Francis Pâquet

Francis Pâquet peint depuis plus de trente ans.  

Un peintre d’instinct d’abord fasciné par la figure humaine. Usant d’un réalisme probant et plus académique dans les premières années, le geste se délie au fil du temps, laissant place à une liberté de mouvement et une approche sensitive qui sied aujourd’hui aux limites de l’abstraction. Un moyen pour l’artiste d’y insuffler une intention par-delà l’image même. Telle une trace, le corps, jadis masse, s’effile et se résume à quelques traits tirés et qui renvoient à une idée de celui-ci. L’idée d’un corps sans âge et sans nom mais qui évoque ses multiples failles et toute une série d’affects qui s’y rattachent. 

S’inspirant d’autres médiums de création – notamment la danse contemporaine – où Pâquet nourrit son univers créatif, le mouvement mis de l’avant dans son œuvre est décomplexé de tout référent et nous plonge dans les profondeurs et distorsions qu’il parvient à incarner.  

Une sorte de vecteur par lequel s’expose un chaos (dont l’artiste s’assure de contrôler le moindre coup de pinceau) à la fois grave et ludique. Se jouant, vous l’aurez compris, des oppositions qu’impose toute rhétorique, on s’amuse ici à conjuguer les codes. Tout devient glauque et lumineux, sobre et exubérant. Et tout devient forcément assujetti aux enclaves de la perception.     

Actionnées, muées en mouvement, les formes dansent, sautent et éclaboussent les inquiétudes de l’individu dans son environnement. Sous nos yeux, les théories se bousculent et s’entrechoquent dans un appel à défier l’immuable. Et le corps-sujet semble glisser vers sa propre abnégation. Soumis à une érosion lente, il se dissout peu à peu. Et de cette dissolution du perceptible naît une nouvelle sensation d’épurement.  

Une fresque soutenue par une palette de couleur qui mise sur la puissance d’un pigment quasi-pur. Des environnements souvent éthérés, où le sujet semble en apesanteur. A un fil du néant, du grand vide, qui nous rappelle son immensité infinie.
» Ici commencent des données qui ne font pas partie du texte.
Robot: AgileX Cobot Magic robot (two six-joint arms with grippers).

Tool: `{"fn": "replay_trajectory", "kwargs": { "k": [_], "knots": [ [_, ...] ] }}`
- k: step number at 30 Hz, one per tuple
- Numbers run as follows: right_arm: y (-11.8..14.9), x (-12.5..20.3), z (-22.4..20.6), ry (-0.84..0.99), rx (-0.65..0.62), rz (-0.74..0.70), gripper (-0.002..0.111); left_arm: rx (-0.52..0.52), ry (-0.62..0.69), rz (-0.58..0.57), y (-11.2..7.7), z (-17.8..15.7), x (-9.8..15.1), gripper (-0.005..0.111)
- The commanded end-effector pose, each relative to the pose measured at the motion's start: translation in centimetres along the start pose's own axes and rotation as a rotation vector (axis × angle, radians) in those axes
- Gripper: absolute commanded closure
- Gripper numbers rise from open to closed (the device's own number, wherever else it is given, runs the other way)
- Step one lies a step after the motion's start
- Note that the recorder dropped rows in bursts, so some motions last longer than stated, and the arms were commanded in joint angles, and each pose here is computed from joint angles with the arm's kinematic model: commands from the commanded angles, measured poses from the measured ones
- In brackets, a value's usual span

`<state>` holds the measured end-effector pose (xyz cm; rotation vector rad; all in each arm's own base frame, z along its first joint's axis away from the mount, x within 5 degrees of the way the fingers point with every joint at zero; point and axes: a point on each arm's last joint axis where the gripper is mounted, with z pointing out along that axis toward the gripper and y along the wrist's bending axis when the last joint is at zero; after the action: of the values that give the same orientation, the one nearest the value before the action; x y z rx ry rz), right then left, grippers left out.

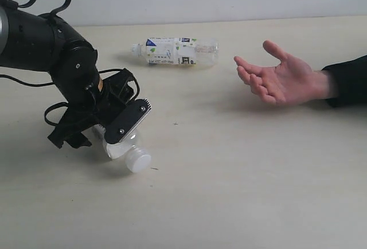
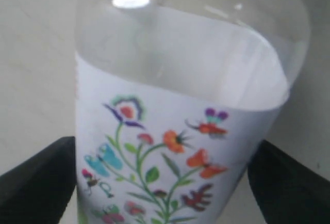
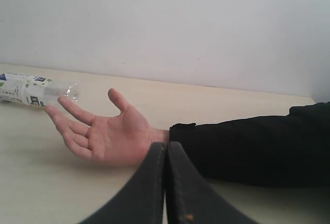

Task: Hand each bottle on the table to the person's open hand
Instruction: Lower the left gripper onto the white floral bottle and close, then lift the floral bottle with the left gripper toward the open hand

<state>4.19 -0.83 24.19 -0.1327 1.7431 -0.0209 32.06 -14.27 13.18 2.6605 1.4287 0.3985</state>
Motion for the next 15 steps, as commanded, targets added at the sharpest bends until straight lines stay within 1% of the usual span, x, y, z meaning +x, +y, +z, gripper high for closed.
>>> {"fn": "replay_trajectory", "kwargs": {
  "k": [1, 2, 3, 5, 8, 10, 11, 14, 15],
  "knots": [
    [0.06, -0.02, 0.01, -0.012, -0.007, 0.001, 0.108, 0.004, -0.001, 0.008, -0.05, 0.03, -0.18, 0.025],
    [0.06, -0.02, 0.01, -0.012, -0.007, 0.001, 0.108, 0.004, -0.001, 0.008, -0.05, 0.03, -0.18, 0.028],
    [0.06, -0.02, 0.01, -0.012, -0.007, 0.001, 0.108, 0.004, -0.001, 0.007, -0.05, 0.03, -0.18, 0.034],
    [0.06, -0.02, 0.01, -0.012, -0.007, 0.001, 0.108, 0.000, -0.001, 0.004, -0.01, 0.03, -0.19, 0.049],
    [0.06, -0.02, 0.01, -0.012, -0.007, 0.001, 0.108, -0.009, -0.002, 0.004, 0.07, 0.03, -0.19, 0.077],
    [0.06, -0.02, 0.01, -0.012, -0.007, 0.001, 0.108, -0.006, -0.002, 0.004, 0.04, 0.03, -0.19, 0.099],
    [0.06, -0.02, 0.01, -0.012, -0.007, 0.001, 0.108, -0.006, 0.000, 0.006, 0.04, 0.03, -0.18, 0.107],
    [0.06, -0.02, 0.01, -0.012, -0.007, 0.001, 0.108, 0.002, 0.002, -0.002, -0.04, -0.04, -0.15, 0.106],
    [0.06, -0.02, 0.01, -0.012, -0.007, 0.001, 0.108, 0.000, 0.002, -0.030, -0.02, -0.14, -0.13, 0.106]
  ]
}}
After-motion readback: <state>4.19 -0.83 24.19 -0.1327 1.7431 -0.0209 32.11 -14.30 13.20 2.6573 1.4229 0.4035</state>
Et l’abjecte impuissance de l’être qui s’y déploie tant bien que mal.

Peintre du sensible, Pâquet laisse la couleur s’inscrire dans son travail comme l’érosion de la marée sur le roc du fleuve et des montagnes de son enfance – comme l’automne sur la vallée de la Matapédia où il a grandit.

Mais avant tout, Francis Pâquet peint à la croisée des mondes. Dans un acte viscéral qui s’affranchit des conventions. Dans la foudre et la lumière.    

Stéfane Campbell   




J'ai étudié...

- Technique de l'informatique au CÉGEP du Vieux-Montréal, 1997 - 2000.
- Certificat en Arts-Visuels à l'Université Laval, 1985 - 1986.
- DEC en Arts-Visuels au Collège de Matane, 1983 - 1985.